→ **YOUR INSTRUCTIONS**: From the entries below, please output exactly the lines starting at the one containing "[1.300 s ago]" and ending at the one containing "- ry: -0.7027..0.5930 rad", both included.
══════════════════════════════
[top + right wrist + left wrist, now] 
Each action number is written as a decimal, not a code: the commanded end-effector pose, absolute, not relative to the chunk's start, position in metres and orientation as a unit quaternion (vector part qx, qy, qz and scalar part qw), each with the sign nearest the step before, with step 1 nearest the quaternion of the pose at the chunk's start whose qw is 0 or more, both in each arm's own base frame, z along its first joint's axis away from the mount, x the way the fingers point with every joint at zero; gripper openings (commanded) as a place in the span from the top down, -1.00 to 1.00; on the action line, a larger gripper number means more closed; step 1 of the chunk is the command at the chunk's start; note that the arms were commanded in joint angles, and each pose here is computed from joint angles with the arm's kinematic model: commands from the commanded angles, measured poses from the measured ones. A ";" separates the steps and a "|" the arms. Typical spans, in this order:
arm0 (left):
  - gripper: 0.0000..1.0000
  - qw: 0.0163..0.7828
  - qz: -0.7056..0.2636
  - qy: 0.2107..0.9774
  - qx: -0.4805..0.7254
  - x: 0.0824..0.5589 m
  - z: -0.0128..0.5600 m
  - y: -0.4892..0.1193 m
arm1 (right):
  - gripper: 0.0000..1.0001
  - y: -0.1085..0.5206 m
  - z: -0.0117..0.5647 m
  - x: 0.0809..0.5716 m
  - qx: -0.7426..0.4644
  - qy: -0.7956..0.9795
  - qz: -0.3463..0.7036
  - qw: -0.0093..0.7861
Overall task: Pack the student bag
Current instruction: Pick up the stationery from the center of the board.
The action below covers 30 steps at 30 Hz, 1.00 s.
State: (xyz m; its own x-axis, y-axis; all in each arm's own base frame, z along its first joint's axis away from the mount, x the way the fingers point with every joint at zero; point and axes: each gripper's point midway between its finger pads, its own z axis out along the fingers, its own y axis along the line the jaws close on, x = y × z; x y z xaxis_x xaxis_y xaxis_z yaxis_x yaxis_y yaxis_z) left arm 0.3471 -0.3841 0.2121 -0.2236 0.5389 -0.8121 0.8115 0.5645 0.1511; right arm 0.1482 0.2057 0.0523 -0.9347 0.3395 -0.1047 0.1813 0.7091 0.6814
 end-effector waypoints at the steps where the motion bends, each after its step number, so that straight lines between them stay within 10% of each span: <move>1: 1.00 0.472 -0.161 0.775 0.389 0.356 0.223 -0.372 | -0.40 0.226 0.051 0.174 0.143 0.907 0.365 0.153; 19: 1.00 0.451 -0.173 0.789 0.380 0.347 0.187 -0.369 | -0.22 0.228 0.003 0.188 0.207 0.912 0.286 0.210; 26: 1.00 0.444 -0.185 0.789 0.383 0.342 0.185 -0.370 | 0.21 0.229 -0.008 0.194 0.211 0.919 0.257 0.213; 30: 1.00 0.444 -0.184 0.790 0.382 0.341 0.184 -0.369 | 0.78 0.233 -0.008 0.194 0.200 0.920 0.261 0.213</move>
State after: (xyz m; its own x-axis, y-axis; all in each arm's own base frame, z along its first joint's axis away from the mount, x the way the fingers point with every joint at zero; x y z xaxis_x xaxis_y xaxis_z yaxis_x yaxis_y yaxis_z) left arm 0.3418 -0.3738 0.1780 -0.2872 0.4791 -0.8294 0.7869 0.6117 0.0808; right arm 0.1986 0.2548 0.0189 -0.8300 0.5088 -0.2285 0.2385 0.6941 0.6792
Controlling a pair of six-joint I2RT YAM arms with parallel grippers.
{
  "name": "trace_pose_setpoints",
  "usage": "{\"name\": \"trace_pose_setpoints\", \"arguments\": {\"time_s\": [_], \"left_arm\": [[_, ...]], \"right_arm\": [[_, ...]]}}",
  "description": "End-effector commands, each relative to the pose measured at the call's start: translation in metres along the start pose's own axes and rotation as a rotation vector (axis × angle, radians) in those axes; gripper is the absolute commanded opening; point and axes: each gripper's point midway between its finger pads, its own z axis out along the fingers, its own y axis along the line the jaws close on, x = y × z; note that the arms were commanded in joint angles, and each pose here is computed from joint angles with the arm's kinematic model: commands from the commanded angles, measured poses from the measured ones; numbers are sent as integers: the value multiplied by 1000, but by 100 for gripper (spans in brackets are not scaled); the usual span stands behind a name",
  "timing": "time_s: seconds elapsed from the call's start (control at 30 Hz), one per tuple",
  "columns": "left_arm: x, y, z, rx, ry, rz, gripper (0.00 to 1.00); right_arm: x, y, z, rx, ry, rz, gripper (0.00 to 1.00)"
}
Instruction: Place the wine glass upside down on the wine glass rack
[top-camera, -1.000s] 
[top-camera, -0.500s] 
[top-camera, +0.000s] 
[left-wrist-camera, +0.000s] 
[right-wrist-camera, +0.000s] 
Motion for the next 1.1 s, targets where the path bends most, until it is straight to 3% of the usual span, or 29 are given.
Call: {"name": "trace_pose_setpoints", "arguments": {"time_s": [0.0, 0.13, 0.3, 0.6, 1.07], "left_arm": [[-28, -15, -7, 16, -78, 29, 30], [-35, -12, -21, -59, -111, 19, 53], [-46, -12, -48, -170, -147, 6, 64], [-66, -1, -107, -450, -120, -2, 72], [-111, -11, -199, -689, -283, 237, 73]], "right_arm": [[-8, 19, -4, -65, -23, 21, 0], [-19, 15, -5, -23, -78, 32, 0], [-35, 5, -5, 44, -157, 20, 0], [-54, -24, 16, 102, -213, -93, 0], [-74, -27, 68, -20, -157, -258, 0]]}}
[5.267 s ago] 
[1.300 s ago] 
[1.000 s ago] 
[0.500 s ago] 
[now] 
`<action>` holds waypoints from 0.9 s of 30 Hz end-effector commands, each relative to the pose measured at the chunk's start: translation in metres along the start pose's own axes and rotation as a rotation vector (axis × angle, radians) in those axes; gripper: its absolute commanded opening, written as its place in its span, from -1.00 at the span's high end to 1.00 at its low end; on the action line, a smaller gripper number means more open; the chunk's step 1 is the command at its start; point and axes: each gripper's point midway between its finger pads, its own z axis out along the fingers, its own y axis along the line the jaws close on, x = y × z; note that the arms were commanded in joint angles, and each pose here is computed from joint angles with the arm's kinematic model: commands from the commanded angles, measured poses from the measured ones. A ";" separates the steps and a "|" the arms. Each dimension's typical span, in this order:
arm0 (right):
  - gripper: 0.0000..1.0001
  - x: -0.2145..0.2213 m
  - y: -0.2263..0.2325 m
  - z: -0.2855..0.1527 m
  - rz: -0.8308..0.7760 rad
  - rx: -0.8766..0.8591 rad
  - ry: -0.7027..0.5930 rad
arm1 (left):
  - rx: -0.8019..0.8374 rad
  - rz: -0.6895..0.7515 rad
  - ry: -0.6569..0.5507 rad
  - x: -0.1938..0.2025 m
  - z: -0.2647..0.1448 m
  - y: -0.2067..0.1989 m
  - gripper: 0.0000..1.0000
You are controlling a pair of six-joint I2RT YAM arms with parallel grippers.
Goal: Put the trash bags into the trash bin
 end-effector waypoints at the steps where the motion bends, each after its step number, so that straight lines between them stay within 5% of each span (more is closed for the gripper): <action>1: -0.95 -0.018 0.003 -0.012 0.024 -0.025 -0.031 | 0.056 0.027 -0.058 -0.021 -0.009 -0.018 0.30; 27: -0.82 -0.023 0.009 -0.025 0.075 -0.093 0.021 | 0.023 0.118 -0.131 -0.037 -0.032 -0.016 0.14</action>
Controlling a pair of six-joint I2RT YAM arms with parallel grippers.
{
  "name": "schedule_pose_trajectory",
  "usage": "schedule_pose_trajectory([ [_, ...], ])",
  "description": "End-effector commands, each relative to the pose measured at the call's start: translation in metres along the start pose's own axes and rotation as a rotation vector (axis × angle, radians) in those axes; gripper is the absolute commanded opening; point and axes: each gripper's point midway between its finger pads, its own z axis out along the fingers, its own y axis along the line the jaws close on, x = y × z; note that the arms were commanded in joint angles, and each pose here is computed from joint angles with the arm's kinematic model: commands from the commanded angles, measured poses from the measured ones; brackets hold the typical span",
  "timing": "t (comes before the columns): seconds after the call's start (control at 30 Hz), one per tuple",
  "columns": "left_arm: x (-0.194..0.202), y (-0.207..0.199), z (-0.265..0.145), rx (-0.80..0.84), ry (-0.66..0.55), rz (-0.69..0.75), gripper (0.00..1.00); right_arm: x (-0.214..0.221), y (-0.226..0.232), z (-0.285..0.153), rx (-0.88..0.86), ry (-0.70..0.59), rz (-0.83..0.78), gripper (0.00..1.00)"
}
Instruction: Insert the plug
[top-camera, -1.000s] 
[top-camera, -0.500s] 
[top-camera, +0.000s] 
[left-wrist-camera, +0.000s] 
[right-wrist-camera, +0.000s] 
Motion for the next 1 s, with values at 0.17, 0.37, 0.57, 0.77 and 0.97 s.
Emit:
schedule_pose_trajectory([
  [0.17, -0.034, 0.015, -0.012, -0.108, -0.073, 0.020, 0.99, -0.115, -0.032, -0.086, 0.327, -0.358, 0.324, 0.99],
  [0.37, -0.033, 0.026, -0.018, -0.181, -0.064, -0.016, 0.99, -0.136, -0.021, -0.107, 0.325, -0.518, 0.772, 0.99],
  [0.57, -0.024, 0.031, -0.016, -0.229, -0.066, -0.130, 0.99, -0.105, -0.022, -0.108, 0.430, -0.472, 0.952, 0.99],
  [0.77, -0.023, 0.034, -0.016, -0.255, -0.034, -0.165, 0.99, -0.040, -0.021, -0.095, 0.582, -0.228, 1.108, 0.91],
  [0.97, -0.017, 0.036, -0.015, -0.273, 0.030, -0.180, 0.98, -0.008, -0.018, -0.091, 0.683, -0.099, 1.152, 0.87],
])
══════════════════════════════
→ **REPLY**:
[1.300 s ago] 
[1.000 s ago] 
[0.500 s ago] 
[now] 
`<action>` holds waypoints from 0.9 s of 30 Hz end-effector commands, each relative to the pose measured at the chunk's start: translation in metres along the start pose's own axes and rotation as a rotation vector (axis × angle, radians) in those axes; gripper: its absolute commanded opening, written as its place in its span, from -1.00 at the span's high end to 1.00 at its low end; on the action line, a smaller gripper number means more open; the chunk's step 1 is the command at its start; point and axes: each gripper's point midway between its finger pads, its own z axis out along the fingers, its own y axis along the line the jaws close on, x = y × z; note that the arms were commanded in joint angles, and each pose here is computed from joint angles with the arm's kinematic model: commands from the commanded angles, measured poses from the measured ones. A ";" separates the steps and a "|" the arms. Each dimension's typical span, in this order:
arm0 (right):
  - gripper: 0.0000..1.0001
  - x: -0.2145..0.2213 m
  - y: -0.2263..0.2325 m
  - z: -0.2855..0.1527 m
  - rz: -0.8308..0.7760 rad
  - rx: -0.8766..0.8591 rad
  - ry: -0.7027..0.5930 rad

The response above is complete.